_Exercise material:_
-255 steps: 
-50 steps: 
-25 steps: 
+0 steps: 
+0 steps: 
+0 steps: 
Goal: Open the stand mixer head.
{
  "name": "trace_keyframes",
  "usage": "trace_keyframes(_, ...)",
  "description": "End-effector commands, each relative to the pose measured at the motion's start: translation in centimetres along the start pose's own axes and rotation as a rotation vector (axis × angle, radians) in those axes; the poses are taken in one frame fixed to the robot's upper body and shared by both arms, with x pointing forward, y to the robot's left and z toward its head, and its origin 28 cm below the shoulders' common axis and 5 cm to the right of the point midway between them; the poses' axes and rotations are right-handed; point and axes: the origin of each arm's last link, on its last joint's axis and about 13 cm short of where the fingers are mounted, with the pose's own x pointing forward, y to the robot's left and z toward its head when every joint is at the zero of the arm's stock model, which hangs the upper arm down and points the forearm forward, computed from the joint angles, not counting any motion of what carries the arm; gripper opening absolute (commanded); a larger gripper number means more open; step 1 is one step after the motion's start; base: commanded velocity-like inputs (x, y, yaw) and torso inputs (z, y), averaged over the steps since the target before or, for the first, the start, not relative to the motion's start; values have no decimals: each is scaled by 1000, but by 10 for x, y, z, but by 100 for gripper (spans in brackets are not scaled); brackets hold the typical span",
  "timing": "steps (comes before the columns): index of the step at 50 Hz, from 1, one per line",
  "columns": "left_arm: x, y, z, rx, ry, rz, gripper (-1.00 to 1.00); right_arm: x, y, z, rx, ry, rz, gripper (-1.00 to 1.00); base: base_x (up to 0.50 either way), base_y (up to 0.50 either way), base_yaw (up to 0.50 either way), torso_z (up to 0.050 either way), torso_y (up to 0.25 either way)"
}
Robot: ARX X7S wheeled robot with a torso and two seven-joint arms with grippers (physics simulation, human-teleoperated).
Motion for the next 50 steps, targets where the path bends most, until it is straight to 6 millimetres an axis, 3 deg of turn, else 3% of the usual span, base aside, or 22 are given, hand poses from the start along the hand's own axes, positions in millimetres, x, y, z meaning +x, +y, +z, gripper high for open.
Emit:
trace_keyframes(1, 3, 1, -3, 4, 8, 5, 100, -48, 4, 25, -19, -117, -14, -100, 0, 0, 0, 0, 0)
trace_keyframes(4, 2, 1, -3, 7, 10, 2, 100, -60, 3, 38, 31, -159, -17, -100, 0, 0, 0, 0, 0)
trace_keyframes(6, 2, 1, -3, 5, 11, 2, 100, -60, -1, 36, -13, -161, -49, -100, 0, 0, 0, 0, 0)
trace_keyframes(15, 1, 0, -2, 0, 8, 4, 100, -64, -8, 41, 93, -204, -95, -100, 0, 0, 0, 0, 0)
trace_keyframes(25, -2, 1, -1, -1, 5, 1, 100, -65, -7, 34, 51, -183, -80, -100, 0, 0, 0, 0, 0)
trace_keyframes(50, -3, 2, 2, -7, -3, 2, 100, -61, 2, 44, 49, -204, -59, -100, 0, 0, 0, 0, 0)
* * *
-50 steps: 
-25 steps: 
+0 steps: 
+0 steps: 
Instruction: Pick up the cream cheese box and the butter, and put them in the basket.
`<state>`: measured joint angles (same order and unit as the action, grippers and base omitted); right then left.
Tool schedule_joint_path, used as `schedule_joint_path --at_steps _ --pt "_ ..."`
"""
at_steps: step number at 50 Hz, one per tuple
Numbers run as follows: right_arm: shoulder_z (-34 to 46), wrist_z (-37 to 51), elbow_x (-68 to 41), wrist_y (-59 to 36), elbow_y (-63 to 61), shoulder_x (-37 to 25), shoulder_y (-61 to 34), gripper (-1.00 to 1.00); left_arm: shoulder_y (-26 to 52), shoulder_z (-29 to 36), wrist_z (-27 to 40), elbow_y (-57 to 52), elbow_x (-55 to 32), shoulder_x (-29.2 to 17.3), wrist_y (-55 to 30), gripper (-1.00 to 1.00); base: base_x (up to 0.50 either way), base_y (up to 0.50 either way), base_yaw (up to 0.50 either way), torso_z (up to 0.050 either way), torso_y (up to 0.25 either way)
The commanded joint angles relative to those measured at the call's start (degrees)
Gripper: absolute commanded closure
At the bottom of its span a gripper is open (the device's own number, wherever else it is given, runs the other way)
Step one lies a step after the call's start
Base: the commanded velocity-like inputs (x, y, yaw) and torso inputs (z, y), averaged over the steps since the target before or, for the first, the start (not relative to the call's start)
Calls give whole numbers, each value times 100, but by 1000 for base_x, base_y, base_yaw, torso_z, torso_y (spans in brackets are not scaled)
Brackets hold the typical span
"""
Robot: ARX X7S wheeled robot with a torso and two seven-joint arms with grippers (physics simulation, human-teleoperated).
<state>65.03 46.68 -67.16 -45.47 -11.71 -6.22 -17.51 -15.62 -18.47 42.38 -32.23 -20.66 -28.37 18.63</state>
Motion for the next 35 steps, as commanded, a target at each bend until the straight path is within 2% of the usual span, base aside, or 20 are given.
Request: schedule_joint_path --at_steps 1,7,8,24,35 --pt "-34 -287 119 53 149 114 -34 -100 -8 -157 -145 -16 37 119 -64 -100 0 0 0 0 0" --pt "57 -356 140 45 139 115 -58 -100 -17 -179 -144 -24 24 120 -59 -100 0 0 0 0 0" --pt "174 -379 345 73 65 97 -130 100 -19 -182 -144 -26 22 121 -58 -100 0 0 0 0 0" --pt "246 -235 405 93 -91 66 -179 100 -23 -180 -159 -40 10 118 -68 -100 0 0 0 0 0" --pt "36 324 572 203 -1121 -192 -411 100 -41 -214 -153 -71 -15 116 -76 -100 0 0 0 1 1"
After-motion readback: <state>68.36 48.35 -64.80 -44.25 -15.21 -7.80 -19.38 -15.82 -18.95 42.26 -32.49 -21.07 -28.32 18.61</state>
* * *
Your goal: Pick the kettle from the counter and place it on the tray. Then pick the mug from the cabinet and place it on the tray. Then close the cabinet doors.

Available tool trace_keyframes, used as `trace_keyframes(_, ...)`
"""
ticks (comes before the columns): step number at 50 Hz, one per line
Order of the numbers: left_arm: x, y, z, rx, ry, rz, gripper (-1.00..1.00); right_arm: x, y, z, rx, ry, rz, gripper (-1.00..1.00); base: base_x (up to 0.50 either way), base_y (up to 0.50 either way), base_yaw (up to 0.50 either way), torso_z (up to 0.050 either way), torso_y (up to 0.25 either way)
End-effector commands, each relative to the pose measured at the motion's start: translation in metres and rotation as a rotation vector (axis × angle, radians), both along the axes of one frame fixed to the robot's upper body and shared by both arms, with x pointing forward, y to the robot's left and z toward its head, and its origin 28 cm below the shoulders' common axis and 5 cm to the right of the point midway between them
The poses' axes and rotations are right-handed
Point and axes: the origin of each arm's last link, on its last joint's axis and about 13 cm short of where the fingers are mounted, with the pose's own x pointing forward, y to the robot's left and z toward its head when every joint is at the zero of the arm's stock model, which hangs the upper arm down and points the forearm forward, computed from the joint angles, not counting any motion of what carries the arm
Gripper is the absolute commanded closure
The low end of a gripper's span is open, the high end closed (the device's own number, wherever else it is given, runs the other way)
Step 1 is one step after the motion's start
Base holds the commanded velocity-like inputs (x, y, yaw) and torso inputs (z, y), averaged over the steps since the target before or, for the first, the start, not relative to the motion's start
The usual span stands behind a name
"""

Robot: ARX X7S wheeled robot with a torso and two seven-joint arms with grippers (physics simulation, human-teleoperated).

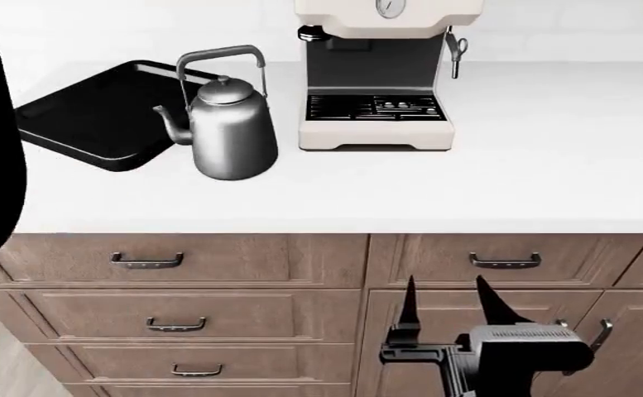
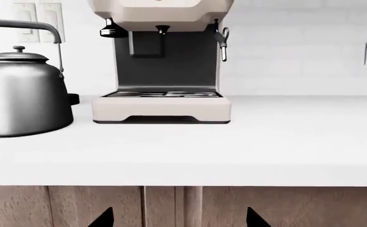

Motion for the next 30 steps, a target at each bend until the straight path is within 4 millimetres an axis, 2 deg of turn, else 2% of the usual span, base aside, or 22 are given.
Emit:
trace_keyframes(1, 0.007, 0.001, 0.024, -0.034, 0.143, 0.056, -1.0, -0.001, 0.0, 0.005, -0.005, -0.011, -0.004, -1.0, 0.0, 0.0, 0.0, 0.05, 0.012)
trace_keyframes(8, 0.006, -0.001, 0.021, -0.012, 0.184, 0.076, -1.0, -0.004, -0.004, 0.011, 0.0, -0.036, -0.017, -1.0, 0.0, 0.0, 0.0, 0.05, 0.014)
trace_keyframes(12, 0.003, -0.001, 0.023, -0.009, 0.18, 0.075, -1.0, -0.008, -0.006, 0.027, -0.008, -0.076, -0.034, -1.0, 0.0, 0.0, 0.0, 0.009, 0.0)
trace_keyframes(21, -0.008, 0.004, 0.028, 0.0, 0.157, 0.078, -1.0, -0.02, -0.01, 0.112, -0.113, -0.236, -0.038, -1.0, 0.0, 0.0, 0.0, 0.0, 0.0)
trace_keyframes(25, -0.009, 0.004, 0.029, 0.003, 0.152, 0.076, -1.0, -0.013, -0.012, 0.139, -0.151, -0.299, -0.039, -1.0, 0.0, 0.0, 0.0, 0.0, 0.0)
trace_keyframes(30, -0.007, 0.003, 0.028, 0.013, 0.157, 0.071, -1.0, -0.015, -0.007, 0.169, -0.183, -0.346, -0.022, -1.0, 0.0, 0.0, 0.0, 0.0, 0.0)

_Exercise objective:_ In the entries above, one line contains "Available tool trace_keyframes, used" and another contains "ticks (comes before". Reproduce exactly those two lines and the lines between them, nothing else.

_Reply to the exercise:_
Available tool trace_keyframes, used as `trace_keyframes(_, ...)`
"""
ticks (comes before the columns): step number at 50 Hz, one per line

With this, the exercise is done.